Homepage ꄲ Technical Sharing ꄲ Machine Vision from a Frame Latency Perspective: Transmission Speed, Interface Selection, and Continuous Optimization

Machine Vision from a Frame Latency Perspective: Transmission Speed, Interface Selection, and Continuous Optimization

Created on：2026-06-18 09:31

Machine Vision from Frame Latency Perspective: Transmission Speed, Interface Selection and Continuous Optimization

1. Why Frame Latency Becomes a Core Metric

Modern machine vision is fully transitioning from "offline inspection" to "online real-time decision-making", which fundamentally changes the requirements for frame latency:

1.1 Continuous Increase in Production Line Speed

Era	Typical Production Line Speed	Allowable Frame Latency	Typical Applications
2010s	1-3 m/s	10-30 ms	Label inspection, counting
2018-2022	3-8 m/s	3-10 ms	Precision dimension measurement, defect detection
2023-2026	8-20 m/s	<3 ms	Semiconductor wafer inspection, high-speed sorting

When the production line speed reaches 10 m/s, 1 ms of latency means a positional offset of 10 mm. For semiconductor packaging (feature size at μm level), this directly determines the yield rate.

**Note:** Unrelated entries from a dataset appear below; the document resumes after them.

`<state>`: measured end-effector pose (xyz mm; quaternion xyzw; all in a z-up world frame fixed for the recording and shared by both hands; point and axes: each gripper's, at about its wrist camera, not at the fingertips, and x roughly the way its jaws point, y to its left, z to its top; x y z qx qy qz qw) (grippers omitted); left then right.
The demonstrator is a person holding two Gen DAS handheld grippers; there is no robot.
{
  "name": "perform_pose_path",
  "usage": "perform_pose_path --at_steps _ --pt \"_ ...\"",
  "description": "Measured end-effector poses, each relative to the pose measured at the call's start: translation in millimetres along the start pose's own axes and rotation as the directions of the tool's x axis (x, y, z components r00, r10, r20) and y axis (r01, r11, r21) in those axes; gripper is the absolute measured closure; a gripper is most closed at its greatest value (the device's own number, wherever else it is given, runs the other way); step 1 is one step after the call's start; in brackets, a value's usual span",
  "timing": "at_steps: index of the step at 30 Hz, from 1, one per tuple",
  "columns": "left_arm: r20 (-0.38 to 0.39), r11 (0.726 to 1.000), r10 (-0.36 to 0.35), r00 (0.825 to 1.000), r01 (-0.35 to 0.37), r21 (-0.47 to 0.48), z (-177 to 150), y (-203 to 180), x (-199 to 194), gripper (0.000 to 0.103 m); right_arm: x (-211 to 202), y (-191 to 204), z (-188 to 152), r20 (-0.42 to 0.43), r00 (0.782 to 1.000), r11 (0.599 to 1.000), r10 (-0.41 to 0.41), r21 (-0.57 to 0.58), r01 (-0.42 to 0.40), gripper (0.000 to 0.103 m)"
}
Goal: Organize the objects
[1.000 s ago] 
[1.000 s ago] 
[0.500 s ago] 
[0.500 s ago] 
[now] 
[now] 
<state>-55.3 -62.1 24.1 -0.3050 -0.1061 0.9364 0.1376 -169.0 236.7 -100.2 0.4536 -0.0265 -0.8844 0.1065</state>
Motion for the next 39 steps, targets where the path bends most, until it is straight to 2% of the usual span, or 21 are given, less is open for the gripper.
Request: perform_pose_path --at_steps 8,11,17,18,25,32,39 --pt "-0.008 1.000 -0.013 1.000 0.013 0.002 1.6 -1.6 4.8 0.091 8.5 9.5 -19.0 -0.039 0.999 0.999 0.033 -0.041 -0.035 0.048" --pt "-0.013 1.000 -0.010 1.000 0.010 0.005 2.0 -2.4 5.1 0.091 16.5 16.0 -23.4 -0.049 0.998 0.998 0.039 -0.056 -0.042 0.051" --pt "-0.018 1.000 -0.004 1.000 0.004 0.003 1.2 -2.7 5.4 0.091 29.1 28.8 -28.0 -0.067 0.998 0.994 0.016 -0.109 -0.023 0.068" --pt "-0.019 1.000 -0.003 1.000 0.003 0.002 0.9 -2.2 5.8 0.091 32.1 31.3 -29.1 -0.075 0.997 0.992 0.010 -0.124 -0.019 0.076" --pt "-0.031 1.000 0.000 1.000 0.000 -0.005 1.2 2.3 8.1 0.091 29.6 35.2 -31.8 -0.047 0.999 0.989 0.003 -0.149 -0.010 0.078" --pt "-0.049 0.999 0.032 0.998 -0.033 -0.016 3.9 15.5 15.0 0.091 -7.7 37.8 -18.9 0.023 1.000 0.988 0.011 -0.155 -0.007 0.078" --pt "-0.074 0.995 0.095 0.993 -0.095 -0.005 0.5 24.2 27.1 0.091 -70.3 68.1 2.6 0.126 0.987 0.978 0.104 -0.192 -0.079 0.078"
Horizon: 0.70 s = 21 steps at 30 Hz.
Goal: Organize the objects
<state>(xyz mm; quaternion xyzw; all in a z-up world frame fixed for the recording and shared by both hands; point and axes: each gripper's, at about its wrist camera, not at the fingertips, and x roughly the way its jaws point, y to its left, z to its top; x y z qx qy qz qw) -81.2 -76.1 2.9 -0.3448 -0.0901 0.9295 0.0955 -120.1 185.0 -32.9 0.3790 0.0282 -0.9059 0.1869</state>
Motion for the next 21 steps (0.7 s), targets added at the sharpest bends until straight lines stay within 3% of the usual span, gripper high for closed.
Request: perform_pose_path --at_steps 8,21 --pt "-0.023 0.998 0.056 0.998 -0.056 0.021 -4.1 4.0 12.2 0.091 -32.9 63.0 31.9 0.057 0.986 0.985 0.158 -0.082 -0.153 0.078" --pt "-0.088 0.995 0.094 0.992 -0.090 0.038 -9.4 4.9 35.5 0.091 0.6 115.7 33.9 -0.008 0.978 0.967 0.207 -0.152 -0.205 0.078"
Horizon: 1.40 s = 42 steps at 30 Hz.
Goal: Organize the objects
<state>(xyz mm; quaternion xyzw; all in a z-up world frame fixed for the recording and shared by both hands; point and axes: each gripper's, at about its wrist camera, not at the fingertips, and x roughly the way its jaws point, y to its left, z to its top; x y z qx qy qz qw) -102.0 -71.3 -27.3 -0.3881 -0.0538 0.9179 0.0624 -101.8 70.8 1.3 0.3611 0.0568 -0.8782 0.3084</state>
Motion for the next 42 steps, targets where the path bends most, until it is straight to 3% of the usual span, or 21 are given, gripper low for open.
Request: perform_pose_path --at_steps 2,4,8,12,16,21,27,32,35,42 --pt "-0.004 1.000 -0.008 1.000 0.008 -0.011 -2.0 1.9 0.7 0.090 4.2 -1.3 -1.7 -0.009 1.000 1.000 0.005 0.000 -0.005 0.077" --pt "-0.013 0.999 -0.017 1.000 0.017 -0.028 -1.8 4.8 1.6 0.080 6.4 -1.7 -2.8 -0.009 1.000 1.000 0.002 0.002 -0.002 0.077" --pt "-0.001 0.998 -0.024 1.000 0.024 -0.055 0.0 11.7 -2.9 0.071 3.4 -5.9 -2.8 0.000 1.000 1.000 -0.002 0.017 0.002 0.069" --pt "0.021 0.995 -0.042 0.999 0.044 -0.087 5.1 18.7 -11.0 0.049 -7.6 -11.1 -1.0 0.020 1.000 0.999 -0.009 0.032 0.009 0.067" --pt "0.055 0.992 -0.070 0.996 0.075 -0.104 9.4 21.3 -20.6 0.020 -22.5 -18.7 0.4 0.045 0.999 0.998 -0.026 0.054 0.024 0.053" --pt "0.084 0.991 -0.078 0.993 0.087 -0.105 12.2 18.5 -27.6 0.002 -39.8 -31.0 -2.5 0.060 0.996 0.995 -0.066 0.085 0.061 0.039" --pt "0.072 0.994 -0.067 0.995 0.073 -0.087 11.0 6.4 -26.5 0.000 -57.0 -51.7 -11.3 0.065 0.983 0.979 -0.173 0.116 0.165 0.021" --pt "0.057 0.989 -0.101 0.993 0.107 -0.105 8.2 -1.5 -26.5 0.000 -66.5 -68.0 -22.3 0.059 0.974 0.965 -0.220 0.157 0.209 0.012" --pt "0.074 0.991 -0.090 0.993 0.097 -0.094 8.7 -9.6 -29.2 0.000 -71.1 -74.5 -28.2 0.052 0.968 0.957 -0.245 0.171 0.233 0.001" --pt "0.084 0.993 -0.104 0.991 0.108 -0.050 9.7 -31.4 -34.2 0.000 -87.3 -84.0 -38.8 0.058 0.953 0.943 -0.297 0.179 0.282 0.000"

1.2 Latency Budget for AI Inference Closed Loop

After the introduction of deep learning inference, the end-to-end latency budget for a frame of data is significantly compressed:

┌─────────────┐   ┌─────────────┐   ┌─────────────┐   ┌───────────┐   ┌─────────────┐
│ Exposure &   │──▶│ Transmission│──▶│ Preprocessing│──▶│ AI Inference│──▶│ Decision &   │
│ Acquisition │   │ to Host     │   │             │   │           │   │ Execution   │
│  ~50 μs     │   │  ? ms       │   │  ~0.5 ms    │   │ 2-5 ms    │   │  ~0.1 ms    │
└─────────────┘   └─────────────┘   └─────────────┘   └───────────┘   └─────────────┘
                                                    Total Budget: <8 ms

The window left for "Transmission to Host" is compressed to 1-2 ms, which requires the interface to complete the delivery of a full frame of data within this extremely short time window.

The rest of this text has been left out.